Stephen Fry reveals previously untold LGBTQ history at Felbrigg Hall
In 2017, Stephen Fry narrated a short film called ‘The Unfinished Portrait’, which revealed new information about the fascinating life of Felbrigg Hall’s last squire, Robert Wyndham Ketton-Cremer.
Many of our places were home to, and shaped by, people who challenged conventional ideas of gender and sexuality.
The last squire of Felbrigg
Robert Wyndham Ketton-Cremer - the last squire of Felbrigg - was known as a shy, gentle man, known as ‘Bunny’ to his friends. He never married and with the tragic death of his brother and no heir, he restored his exquisite ancestral home and bequeathed it to the nation.

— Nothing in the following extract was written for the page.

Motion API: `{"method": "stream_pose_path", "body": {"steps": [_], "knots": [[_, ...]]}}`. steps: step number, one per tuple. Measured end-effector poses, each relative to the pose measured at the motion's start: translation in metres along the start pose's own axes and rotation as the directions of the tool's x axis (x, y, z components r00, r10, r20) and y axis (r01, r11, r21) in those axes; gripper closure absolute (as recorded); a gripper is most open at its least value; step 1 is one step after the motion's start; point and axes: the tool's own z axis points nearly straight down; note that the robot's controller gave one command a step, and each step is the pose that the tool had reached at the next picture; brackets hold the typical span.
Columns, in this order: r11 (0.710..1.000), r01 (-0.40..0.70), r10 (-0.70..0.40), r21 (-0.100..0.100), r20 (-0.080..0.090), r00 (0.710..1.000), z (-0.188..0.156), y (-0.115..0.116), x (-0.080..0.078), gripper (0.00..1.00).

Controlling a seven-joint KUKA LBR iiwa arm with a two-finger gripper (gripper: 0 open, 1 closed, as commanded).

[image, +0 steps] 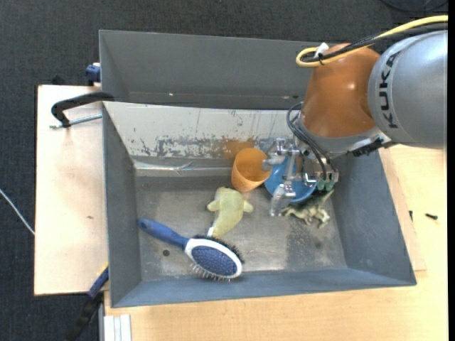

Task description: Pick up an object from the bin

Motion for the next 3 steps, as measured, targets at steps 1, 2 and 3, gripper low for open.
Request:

Until now, official accounts of his life have offered only a partial story and neglected to acknowledge his homosexuality, which was widely accepted by those who knew him. Instead he was referred to as 'the bachelor squire'... or 'not one for the ladies'.
Revealing untold stories
Working with the staff at Felbrigg, the University of Leicester team from the Research Centre for Museums and Galleries have uncovered new information about the squire – his poetry, scholarship and circle of friends, that has been used to create a beautiful short film.
The Unfinished Portrait
The film formed part of the National Trust’s ‘Prejudice and Pride’ programme, whereby the University of Leicester and National Trust worked in collaboration to tackle prejudice through a celebration of LGBTQ heritage.
Here we used an unusual and striking blend of live action (featuring volunteers from Felbrigg), animation and motion graphics, created by a talented team of artists and designers - Julie Howell, Tom Butler and Lea Nagano.
There’s also a British Sign Language signed version of the film, as well as a film with subtitles for those who need it - with large print and Braille copies of the script available at Felbrigg. You can also download the audio desciptive script below.
" Some have asked why Prejudice & Pride is necessary – why the lives of people who challenged conventional ideas of gender and sexuality should be made public and celebrated in this way. The answer is quite simple – to do anything less is to suggest that same-sex love and gender diversity is somehow wrong, and keeping these stories hidden only lets prejudice – past and present - go unchallenged."
Prejudice and Pride
2017 marked 50 years since the partial decriminalisation of homosexuality in England and Wales. Throughout 2017, we shared the stories of people who challenged conventional notions of gender and sexuality and who shaped the properties in which they lived.
The University of Leicester team, led by Professor Richard Sandell, helped to tell these previously hidden stories for the first time and broke new ground in the way those stories were researched, presented and used to engage the public in debates around contemporary LGBTQ equality.
Professor Richard Sandell, University of Leicester:
“50 years on from the partial decriminalisation it is tempting to think that LGBTQ equality has been achieved but sadly the reality is that many – especially young people – continue to face prejudice and discrimination today. There is a need to build greater public understanding which is where support from someone as well loved and respected as Stephen Fry makes a huge difference in the winning of hearts and minds.”